> Work order
An exact copy of the lines, starting at the top of the listing and ending with the line that has "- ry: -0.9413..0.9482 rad", is the required answer. Pictures are not part of it.

> Stored data
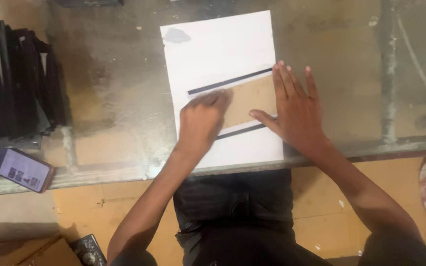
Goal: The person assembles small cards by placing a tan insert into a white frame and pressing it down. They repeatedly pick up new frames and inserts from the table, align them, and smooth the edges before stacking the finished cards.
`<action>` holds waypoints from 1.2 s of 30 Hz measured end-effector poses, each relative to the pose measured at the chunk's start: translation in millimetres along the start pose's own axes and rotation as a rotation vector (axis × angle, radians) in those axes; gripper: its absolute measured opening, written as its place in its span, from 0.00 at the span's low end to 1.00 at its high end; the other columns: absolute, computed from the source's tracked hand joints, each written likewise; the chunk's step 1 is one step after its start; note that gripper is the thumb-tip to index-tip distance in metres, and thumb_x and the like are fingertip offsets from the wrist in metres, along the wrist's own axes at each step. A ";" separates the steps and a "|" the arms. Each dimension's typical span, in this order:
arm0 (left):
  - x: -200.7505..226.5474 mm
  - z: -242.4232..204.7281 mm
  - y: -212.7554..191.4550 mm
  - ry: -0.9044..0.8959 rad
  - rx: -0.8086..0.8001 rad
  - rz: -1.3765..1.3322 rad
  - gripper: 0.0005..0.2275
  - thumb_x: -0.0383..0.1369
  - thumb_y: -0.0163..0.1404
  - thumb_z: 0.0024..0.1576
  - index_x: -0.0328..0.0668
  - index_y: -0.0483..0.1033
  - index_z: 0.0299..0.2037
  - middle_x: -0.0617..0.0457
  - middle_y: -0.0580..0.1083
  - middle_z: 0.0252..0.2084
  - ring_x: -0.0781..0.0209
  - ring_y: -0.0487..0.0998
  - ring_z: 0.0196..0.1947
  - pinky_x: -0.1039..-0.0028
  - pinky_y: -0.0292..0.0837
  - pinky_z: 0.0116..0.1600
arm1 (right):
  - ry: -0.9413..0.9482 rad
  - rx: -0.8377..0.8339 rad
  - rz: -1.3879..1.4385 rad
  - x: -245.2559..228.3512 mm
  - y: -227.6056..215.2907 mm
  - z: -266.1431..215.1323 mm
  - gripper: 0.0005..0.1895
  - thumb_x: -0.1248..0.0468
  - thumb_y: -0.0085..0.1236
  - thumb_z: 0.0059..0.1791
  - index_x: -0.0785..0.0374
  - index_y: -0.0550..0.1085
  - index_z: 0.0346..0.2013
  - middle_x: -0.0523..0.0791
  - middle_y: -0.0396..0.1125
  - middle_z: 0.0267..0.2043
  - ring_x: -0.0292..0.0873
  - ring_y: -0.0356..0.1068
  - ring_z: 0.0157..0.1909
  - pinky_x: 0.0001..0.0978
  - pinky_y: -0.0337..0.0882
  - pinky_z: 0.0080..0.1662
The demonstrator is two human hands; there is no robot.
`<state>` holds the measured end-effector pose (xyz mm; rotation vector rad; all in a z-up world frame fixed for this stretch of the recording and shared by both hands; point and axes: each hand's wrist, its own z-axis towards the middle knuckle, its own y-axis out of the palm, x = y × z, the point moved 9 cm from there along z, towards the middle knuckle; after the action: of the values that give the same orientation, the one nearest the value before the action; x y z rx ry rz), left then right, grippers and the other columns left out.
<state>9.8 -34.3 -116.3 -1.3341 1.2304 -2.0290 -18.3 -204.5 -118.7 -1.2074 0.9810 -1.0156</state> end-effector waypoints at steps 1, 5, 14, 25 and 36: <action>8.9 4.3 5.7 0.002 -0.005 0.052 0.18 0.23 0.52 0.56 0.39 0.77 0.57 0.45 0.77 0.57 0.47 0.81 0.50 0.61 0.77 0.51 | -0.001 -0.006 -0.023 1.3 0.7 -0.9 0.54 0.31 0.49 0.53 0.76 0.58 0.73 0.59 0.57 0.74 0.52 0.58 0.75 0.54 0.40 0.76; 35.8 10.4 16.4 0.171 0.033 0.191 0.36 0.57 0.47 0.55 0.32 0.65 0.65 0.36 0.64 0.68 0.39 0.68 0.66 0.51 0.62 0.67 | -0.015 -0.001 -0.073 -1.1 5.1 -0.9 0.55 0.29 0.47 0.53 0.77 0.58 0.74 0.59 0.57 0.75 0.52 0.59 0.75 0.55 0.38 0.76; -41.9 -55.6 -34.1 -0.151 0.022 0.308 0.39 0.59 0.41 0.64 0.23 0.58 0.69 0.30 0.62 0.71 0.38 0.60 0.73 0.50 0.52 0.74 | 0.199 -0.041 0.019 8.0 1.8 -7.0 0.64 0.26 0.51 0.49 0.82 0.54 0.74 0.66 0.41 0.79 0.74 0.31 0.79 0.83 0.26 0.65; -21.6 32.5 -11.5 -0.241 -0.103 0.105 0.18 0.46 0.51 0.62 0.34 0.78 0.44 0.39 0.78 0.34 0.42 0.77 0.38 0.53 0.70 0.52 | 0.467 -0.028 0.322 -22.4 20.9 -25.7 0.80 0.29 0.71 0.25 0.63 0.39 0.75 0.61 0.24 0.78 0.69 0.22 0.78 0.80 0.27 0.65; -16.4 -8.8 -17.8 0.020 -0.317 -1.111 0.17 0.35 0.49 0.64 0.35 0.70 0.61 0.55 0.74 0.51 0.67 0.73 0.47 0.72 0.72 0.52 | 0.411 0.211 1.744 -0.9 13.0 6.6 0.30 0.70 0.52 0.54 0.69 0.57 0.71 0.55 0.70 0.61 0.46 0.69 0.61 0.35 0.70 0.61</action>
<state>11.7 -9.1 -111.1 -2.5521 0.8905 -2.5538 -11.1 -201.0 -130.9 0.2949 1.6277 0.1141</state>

> Task response
Goal: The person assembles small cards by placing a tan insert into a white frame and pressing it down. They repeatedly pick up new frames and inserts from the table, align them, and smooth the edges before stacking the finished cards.
`<action>` holds waypoints from 1.2 s of 30 Hz measured end-effector poses, each relative to the pose measured at the chunk's start: translation in millimetres along the start pose's own axes and rotation as a rotation vector (axis × angle, radians) in those axes; gripper: its absolute measured opening, written as its place in its span, from 0.00 at the span's low end to 1.00 at its high end; the other columns: absolute, computed from the source's tracked hand joints, each written likewise; the chunk's step 1 is one step after its start; note that gripper is the thumb-tip to index-tip distance in metres, and thumb_x and the like are fingertip offsets from the wrist in metres, along the wrist's own axes at each step. A ";" separates the steps and a "|" the arms. Each dimension's typical span, in this order:
arm0 (left):
  - x: -200.7505..226.5474 mm
  - z: -242.4232..204.7281 mm
  - y: -212.7554..191.4550 mm
  - ry: -0.9044..0.8959 rad
  - rx: -0.8086..0.8001 rad
  - rz: -1.3765..1.3322 rad
  - gripper: 0.0005..0.2275
  - thumb_x: -0.0383..0.1369
  - thumb_y: -0.0163..0.1404
  - thumb_z: 0.0024..0.1576
  - index_x: -0.0328..0.0668
  - index_y: -0.0483..0.1033
  - index_z: 0.0299..0.2037
  - middle_x: -0.0617..0.0457
  - middle_y: -0.0580..0.1083
  - middle_z: 0.0252..0.2084
  - ring_x: -0.0781..0.0209
  - ring_y: -0.0487..0.0998
  - ring_z: 0.0196..0.1947
  - pinky_x: -0.1039..-0.0028
  - pinky_y: -0.0292..0.0837
  - pinky_z: 0.0116..0.1600
arm1 (right):
  - ry: -0.9413..0.9482 rad

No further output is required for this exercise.